Entries provided: Begin

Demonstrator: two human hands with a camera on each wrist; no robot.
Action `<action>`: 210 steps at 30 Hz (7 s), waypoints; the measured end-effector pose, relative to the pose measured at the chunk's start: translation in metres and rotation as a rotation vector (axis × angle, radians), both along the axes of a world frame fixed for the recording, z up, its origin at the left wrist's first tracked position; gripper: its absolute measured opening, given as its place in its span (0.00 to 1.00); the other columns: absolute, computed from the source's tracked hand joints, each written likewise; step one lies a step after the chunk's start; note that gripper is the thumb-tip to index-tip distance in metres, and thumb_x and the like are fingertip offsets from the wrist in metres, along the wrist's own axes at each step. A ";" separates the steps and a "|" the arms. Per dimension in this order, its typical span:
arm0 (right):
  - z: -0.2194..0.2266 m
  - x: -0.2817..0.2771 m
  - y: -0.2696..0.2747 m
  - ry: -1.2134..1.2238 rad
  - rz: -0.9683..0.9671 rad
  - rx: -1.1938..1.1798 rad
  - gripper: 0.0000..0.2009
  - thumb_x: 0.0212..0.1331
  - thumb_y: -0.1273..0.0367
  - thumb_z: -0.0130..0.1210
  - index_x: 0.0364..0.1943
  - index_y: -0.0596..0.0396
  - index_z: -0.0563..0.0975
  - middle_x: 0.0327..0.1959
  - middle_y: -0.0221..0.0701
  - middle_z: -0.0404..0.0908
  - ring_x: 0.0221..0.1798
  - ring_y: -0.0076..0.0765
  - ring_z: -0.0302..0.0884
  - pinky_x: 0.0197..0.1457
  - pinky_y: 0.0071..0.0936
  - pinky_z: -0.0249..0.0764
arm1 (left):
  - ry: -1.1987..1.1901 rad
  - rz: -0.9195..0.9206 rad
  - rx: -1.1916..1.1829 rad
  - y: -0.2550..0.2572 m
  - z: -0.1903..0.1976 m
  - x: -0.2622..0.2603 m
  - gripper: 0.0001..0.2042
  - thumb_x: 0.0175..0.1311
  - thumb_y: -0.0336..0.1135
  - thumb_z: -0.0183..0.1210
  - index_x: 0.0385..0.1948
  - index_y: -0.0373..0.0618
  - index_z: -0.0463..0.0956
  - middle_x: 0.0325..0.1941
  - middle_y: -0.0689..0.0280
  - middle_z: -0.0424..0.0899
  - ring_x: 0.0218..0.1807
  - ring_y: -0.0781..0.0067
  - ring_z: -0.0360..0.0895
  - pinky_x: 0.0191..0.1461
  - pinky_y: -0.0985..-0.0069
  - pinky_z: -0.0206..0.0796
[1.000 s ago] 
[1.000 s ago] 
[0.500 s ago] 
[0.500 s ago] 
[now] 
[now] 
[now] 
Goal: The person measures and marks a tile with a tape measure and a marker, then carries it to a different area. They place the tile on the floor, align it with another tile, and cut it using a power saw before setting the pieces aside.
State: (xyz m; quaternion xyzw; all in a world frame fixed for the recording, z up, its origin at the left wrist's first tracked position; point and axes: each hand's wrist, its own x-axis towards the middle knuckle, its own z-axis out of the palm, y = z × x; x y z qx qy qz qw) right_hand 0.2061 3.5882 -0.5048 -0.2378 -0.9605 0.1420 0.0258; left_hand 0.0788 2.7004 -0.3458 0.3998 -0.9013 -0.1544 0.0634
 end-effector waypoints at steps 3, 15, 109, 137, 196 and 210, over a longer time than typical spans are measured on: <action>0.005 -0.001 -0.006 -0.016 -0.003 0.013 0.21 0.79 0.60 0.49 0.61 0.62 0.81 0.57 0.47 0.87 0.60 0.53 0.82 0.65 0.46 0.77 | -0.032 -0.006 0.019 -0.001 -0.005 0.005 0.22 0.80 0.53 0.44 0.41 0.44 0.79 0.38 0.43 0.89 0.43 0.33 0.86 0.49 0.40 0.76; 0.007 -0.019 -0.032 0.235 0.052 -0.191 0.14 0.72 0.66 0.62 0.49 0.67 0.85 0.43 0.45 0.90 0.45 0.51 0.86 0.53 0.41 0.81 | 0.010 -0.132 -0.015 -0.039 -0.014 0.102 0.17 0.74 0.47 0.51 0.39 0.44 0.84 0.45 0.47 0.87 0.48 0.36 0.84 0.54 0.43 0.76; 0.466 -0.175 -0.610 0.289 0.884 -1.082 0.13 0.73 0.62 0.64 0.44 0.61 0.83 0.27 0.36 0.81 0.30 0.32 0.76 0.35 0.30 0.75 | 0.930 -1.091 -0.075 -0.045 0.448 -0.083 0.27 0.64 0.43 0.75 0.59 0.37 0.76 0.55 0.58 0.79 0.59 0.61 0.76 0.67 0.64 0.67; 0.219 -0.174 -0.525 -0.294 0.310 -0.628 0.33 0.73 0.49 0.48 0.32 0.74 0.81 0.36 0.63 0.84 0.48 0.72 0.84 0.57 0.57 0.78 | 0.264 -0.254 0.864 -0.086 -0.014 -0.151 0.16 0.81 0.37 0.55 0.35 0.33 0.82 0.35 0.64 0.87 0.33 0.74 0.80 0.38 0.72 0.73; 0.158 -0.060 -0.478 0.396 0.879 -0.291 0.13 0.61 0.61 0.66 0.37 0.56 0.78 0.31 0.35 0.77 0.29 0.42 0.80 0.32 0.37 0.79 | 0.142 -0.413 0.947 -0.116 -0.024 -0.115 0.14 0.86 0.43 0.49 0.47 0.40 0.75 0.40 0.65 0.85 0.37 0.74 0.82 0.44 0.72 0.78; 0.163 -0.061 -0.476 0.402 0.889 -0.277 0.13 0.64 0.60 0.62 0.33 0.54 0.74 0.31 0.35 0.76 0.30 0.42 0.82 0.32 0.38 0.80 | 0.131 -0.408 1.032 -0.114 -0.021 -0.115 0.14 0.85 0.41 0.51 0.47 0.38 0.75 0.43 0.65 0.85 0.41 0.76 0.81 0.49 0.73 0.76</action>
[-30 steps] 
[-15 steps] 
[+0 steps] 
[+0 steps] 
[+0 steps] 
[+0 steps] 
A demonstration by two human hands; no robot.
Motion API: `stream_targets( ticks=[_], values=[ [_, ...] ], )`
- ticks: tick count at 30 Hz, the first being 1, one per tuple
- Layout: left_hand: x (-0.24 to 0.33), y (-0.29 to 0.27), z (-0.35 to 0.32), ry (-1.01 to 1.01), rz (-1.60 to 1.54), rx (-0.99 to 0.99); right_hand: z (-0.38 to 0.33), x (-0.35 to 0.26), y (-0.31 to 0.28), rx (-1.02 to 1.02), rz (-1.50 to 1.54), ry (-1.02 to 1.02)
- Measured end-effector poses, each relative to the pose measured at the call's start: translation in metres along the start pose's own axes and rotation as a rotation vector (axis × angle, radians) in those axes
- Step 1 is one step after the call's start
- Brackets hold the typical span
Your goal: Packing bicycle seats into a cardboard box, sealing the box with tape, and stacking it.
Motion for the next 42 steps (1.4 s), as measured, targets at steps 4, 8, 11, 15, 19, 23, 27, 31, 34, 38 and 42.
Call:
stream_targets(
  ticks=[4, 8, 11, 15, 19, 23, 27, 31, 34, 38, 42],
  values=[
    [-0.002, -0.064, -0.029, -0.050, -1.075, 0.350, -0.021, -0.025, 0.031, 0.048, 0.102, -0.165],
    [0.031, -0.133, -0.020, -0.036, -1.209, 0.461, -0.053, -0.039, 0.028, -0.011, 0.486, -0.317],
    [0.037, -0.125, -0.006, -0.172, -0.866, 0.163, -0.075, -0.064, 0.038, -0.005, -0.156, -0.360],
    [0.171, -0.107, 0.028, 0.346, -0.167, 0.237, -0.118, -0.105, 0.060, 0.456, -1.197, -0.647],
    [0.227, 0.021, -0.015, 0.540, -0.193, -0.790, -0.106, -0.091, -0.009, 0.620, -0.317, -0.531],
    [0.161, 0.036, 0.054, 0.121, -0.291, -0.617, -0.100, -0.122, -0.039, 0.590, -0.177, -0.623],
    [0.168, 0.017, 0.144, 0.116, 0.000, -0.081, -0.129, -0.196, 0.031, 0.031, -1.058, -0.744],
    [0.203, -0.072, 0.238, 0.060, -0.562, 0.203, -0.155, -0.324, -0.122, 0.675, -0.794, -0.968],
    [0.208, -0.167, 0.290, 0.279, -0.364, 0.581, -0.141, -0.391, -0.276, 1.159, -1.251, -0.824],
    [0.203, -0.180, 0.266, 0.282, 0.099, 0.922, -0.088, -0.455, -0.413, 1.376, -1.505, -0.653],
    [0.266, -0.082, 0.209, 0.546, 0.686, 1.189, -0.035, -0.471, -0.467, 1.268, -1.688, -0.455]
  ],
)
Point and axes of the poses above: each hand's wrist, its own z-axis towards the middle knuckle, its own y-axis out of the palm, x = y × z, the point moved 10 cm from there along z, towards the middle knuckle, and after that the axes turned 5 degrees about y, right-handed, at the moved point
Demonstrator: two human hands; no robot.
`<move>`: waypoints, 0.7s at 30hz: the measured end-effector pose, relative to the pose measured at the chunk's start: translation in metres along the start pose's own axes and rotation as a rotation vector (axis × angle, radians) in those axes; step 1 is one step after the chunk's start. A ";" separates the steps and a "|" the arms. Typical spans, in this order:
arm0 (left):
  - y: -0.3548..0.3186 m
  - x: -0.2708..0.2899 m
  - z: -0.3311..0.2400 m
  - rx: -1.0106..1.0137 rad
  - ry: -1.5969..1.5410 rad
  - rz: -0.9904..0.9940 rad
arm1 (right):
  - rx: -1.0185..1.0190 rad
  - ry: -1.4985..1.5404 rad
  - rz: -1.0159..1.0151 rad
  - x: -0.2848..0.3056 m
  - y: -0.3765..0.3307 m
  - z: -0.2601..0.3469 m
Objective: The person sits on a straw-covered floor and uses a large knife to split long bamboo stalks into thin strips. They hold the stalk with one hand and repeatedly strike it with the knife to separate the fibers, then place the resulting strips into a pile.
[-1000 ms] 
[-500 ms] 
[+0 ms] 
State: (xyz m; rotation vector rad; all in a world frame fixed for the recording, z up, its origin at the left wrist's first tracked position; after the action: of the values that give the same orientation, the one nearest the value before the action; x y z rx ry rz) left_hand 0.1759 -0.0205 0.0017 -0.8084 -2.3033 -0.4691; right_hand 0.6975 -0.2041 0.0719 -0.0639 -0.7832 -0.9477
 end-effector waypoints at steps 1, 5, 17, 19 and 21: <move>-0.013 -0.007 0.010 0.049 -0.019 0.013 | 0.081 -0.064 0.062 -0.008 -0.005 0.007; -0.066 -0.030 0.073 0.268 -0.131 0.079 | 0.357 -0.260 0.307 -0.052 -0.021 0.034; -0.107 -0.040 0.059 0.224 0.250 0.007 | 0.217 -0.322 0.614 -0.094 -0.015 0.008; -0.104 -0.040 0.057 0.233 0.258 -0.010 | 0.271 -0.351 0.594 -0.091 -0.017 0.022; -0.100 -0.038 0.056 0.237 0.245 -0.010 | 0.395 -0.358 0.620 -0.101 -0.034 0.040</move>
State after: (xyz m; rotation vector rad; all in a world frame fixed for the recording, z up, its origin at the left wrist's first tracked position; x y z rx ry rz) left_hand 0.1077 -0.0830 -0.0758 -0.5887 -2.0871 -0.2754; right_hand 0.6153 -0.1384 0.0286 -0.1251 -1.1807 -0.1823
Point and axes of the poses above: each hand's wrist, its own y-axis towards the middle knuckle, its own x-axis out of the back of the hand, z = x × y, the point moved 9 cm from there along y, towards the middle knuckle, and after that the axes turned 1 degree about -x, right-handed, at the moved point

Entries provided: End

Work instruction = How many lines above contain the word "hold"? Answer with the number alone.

Answer to the problem = 2